Однако прошу помнить, что разговоры все-таки шли на смеси двух языков. И нормального взаимопонимания удавалось добиться только с помощью жестов, улыбок и сильного желания этого самого взаимопонимания достичь.
Ладно, все это неважно – к делу…
Гости расположились на двух стульях, Слава остался стоять, посматривая на свою Надю.
Очень похожа, но, наверное, все-таки не она: намного моложе, лет двадцать всего и как-то ухоженнее…
Наверное, Надежда была такой лет за десять до их встречи, да еще, если вычеркнуть из жизни ту трагедию, которая ее так мучила.
– У меня для вас, – начал Джон, улыбаясь еще шире, хотя перед этим казалось, что шире уже невозможно, – есть письмо…
– Спасибо… – ответил Прохоров.
Чего-то подобного он и ждал, вряд ли Володя через такое временное пространство (или расстояние?) решился бы передавать на словах что-то осмысленное и хотя бы поэтому длинное.
Точно бы растерялось за годы, пришли бы какие-то куски…
Да еще на таком русском…
– И у нее есть для вас письмо… – продолжил гость и опять с любопытством посмотрел на хозяина.
(Прошу помнить о странном языке.)
– Вы вдвоем привезли мне одно письмо? – не понял Слава.
«Она явно родственница моей Нади, иначе откуда такое сходство. Но вот кто она и как они вместе с этим Джоном?»
Прохоров даже не понимал, что сейчас воспринимает своего прямого потомка как соперника в неведомой борьбе.
– У нее, – гость несколько невежливо (с точки зрения нашего героя), показал на девушку, – письмо от ее двоюродной, – он поднял руку и показал четыре пальца, – прапрапрабабушки. А у меня – тут он поднял другую руку и показал другие четыре пальца, – от моего прямого прапрапрапрадедушки…
«Ах вот оно что, – догадался Слава, – это Надина племянница, только через несколько поколений… Но я так и не знаю, как они встретились?»
Прохоров, не говоря больше ни слова, протянул сначала дрожащую руку к Надин, а затем, спохватившись, вторую – к Джону.

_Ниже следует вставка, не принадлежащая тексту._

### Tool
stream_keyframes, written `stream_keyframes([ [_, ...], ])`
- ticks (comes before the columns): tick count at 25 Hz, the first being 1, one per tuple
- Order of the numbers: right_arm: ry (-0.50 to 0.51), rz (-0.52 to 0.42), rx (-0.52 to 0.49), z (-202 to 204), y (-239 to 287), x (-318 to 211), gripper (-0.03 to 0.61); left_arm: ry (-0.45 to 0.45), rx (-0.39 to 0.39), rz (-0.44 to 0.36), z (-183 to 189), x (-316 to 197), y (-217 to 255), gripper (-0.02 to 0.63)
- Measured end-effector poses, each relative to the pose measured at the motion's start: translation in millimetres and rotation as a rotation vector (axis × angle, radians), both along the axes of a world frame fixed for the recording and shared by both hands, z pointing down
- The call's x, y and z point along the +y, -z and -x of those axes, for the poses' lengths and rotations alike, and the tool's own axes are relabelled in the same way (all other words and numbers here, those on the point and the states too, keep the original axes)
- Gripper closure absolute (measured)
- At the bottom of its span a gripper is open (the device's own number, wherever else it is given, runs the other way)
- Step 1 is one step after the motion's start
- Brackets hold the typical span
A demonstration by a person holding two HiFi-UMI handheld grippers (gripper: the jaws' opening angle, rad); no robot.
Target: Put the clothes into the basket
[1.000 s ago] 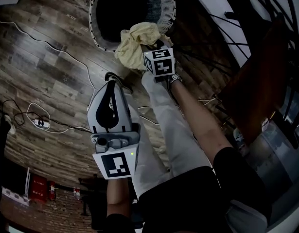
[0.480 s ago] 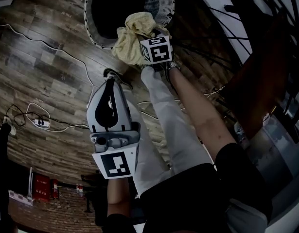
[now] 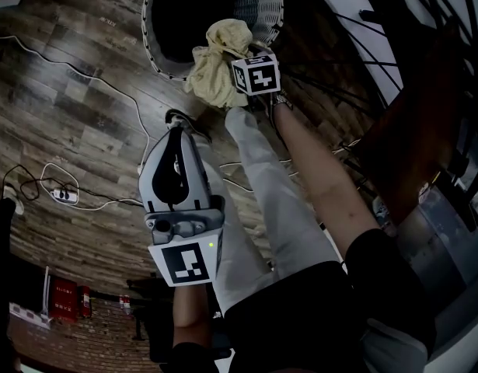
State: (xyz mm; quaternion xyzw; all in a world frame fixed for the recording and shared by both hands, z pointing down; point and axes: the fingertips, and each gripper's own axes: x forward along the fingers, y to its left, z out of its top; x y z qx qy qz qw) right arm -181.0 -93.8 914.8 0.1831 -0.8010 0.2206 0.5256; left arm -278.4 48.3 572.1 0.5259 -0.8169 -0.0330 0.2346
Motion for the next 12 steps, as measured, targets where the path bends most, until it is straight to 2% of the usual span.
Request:
stream_keyframes([
  [4, -0.005, -0.029, -0.024, 5, 7, 0, 0.334, -0.005, 0.0, 0.003, -2, 2, -1, 0.6],
  [8, -0.003, -0.065, -0.015, 9, 14, -1, 0.29, -0.005, 0.001, 0.005, 0, 1, 0, 0.6],
  [12, -0.009, -0.061, -0.033, 1, 23, 3, 0.232, -0.013, -0.011, -0.003, -4, -1, 6, 0.6],
])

И в каждую легло по конверту, стандартному, без марок и штемпелей, и даже без логотипа какой-нибудь фирмы, в таких конвертах обычно в России раздавали «черную» зарплату.
В одном лежал листочек с бумагой середины, может быть, сороковых годов двадцатого века, в другом – несколько страниц. И бумага была другая, это Прохоров как книжник определил сразу.
Он вопросительно взглянул на гостей.
– Читайте, конечно, – улыбнулся Джон. – Мы будем ждать…
И, как ни хотелось Славе сразу взяться за письмо Надежды, он все же начал с Володиного.